→ WORK ITEM: Write out all the data again, exactly as it stands.

*** Opening DATA BLOCK ***

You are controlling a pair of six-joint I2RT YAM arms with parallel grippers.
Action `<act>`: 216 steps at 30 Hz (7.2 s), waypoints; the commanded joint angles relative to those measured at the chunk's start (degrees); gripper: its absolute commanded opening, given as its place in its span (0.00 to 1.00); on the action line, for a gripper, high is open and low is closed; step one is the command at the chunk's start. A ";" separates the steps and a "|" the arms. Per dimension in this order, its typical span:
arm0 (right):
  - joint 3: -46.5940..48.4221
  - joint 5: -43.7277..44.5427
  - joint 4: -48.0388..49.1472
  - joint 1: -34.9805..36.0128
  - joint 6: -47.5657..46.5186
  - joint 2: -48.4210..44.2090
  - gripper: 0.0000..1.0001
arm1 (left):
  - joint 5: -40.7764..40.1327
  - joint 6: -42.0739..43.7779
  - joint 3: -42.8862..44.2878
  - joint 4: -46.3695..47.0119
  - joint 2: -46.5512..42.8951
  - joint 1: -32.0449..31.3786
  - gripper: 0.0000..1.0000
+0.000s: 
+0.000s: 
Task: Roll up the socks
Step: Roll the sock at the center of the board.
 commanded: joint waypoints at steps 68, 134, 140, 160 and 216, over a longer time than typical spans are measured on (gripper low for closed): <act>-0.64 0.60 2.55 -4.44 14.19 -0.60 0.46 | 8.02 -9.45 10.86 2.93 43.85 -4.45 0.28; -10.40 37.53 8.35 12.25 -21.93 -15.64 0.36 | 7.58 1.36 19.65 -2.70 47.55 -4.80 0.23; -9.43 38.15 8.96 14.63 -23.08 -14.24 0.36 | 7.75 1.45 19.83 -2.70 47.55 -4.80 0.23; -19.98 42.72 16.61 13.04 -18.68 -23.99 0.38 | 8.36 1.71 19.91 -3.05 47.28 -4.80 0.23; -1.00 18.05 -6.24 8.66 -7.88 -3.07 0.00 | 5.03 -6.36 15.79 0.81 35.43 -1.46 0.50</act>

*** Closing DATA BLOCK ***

→ SOLUTION BELOW:
You are controlling a pair of six-joint I2RT YAM arms with parallel grippers.
Action `<act>`: 216 steps at 30 Hz (7.2 s), waypoints; the commanded joint angles relative to those measured at the chunk's start (degrees); gripper: its absolute commanded opening, given as its place in its span (0.00 to 1.00); on the action line, for a gripper, high is open and low is closed; step one is the command at the chunk's start. A ";" separates the steps and a "|" the arms. Per dimension in this order, its typical span:
arm0 (right):
  - joint 3: -46.5940..48.4221
  - joint 5: -43.7277..44.5427
  - joint 4: -48.0388..49.1472
  - joint 1: -34.9805..36.0128
  - joint 6: -47.5657..46.5186
  - joint 2: -48.4210..44.2090
  - gripper: 0.0000..1.0001
arm1 (left):
  - joint 5: -40.7764..40.1327
  - joint 6: -42.0739..43.7779
  - joint 3: -42.8862..44.2878
  - joint 4: -46.3695..47.0119
  - joint 2: -46.5512..42.8951
  - joint 1: -32.0449..31.3786
  - gripper: 0.0000..1.0000
+0.000s: 
+0.000s: 
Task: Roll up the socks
Step: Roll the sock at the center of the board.
 commanded: joint waypoints at steps 68, 134, 140, 160 and 216, over a longer time than typical spans are measured on (gripper low for closed): <act>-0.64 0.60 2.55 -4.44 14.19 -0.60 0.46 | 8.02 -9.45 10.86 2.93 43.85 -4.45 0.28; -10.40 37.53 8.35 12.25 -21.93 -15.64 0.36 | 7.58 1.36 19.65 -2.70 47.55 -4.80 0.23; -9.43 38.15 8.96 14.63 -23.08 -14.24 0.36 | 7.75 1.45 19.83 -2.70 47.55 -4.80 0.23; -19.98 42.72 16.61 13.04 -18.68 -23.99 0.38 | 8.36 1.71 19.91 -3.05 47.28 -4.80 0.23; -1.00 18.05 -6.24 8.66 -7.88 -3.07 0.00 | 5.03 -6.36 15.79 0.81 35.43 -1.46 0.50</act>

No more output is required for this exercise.